• [Work instructions]:
Go through the entries below, count every line with the string "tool", and answer with only that number.

Stored dataset items
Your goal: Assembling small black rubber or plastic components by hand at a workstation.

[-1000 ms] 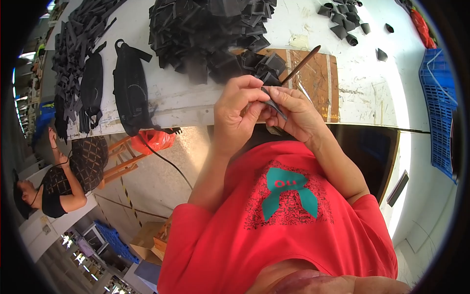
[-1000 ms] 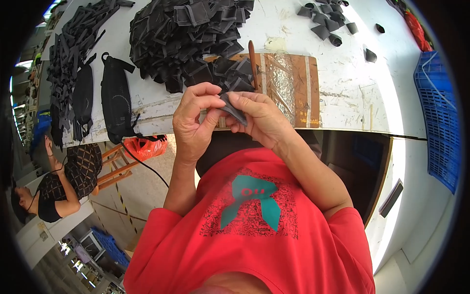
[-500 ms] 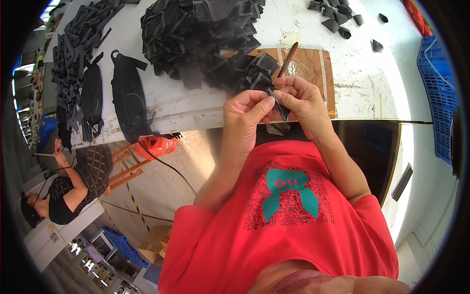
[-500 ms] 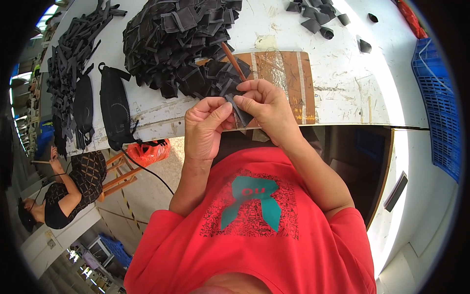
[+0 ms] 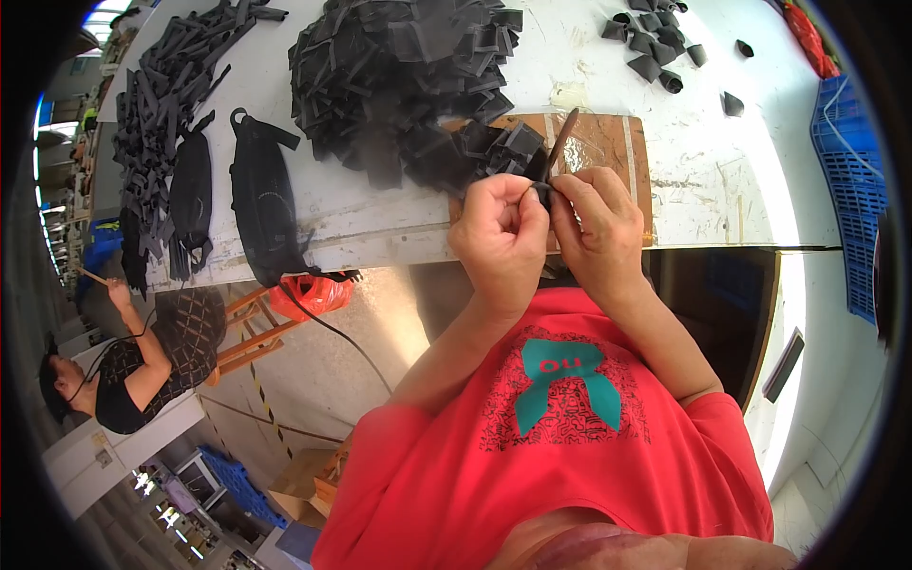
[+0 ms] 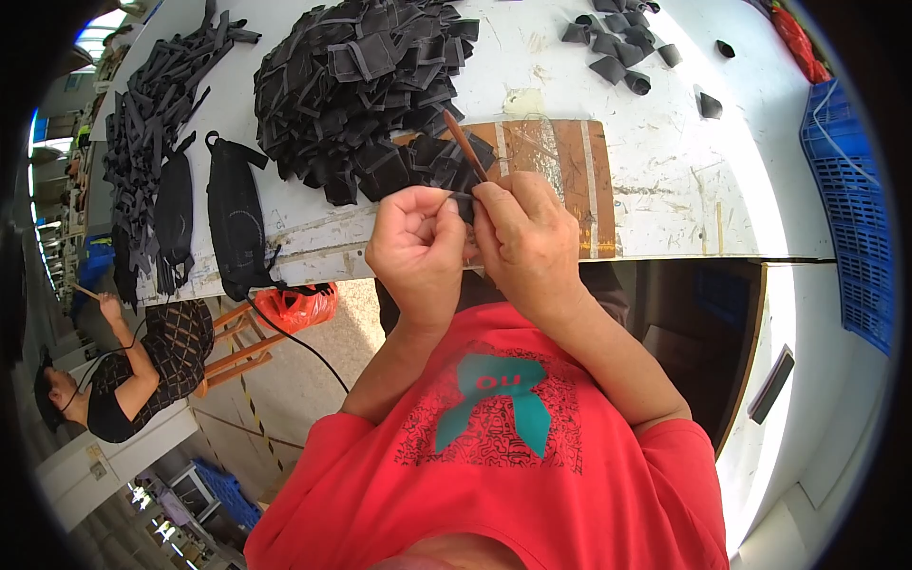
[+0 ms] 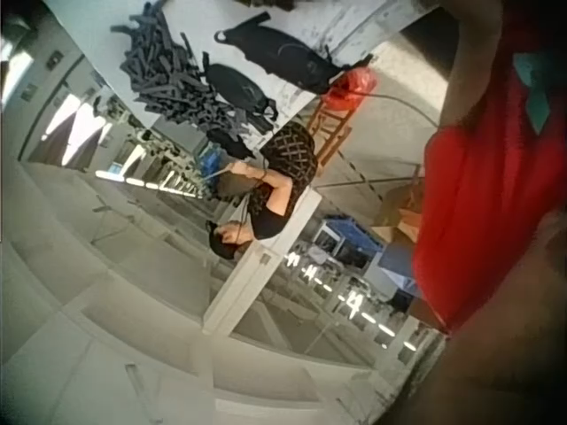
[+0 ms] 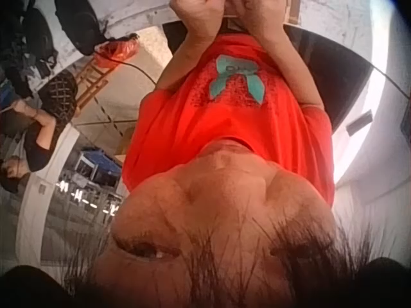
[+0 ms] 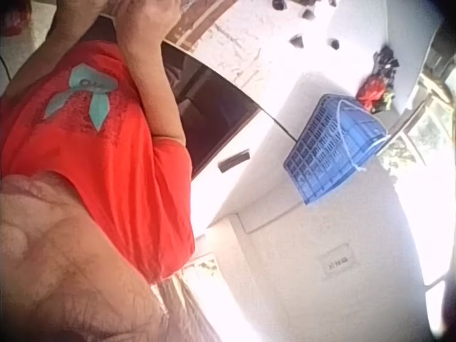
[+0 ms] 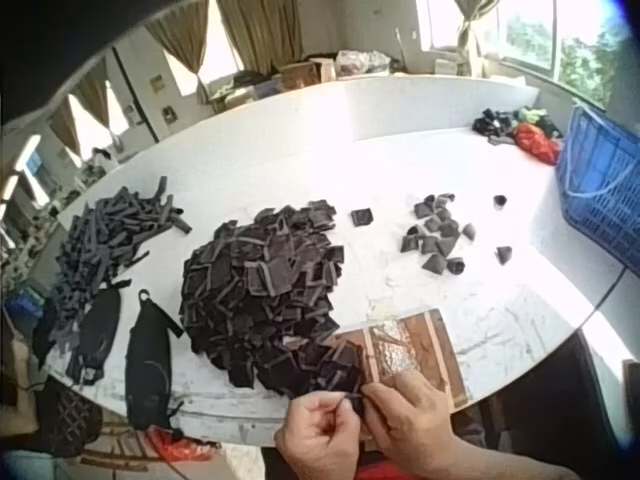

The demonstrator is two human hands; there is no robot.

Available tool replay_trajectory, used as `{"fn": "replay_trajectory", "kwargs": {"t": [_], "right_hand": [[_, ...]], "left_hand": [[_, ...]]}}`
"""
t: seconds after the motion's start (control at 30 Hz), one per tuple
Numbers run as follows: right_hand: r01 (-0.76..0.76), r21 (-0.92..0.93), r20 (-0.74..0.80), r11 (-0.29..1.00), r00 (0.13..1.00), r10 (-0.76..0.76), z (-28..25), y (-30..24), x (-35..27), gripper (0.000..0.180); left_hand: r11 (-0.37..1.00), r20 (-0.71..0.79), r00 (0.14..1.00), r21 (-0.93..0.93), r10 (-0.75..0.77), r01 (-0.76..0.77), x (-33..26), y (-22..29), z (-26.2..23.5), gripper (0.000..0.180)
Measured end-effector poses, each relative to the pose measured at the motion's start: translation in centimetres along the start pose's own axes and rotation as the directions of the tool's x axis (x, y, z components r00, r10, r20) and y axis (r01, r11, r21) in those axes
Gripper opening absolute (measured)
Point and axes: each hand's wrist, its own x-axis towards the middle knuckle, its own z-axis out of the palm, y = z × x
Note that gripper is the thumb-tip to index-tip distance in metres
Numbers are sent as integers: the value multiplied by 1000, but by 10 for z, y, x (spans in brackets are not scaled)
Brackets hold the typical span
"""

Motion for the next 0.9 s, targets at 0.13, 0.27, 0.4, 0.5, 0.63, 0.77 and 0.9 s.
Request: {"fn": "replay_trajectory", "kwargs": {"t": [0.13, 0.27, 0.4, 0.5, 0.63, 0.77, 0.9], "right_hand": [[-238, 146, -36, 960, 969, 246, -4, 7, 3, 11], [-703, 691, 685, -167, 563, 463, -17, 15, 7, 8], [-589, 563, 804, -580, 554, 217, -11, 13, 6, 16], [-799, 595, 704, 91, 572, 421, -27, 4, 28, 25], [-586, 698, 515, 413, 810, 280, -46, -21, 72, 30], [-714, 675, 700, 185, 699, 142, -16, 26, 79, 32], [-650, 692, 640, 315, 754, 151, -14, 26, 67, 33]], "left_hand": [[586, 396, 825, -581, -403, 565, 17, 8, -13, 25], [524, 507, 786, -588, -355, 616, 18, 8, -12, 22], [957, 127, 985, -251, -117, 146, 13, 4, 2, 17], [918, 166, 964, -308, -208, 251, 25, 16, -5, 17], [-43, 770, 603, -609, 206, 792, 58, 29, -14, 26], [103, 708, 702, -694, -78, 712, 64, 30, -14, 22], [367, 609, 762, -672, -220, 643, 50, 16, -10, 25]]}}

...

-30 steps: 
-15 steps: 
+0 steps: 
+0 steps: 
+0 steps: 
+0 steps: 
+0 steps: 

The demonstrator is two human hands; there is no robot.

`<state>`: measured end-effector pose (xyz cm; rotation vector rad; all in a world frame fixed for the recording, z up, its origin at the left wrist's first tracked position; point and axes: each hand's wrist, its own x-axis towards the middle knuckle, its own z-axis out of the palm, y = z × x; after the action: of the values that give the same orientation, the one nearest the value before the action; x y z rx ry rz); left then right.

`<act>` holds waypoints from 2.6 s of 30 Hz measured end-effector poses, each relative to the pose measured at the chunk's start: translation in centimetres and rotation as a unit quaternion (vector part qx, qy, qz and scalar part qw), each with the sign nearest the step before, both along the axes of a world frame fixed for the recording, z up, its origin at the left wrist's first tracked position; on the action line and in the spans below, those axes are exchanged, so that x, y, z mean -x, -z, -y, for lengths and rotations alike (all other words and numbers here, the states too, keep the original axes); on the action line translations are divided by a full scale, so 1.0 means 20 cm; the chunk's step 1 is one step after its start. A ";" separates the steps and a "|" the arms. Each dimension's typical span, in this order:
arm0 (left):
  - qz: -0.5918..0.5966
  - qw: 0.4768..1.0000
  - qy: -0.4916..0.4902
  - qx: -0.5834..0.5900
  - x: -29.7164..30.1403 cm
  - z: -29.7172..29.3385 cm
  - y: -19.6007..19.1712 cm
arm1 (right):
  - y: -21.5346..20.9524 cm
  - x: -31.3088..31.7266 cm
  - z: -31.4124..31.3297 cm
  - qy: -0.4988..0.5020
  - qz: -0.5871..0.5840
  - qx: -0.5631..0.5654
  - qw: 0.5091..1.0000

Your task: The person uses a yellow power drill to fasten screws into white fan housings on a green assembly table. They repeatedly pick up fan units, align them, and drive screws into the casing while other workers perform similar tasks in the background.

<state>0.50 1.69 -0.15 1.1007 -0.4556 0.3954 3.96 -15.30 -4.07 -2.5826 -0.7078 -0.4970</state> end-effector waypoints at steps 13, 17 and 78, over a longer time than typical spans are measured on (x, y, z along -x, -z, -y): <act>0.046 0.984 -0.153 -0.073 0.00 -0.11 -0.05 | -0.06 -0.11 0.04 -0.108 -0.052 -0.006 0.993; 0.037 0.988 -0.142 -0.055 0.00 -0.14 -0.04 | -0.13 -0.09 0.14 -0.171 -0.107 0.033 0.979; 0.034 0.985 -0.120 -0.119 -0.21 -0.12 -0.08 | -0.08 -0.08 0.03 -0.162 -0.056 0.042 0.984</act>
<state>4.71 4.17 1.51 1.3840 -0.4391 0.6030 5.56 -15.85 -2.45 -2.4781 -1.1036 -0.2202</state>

• [Expected output]:
2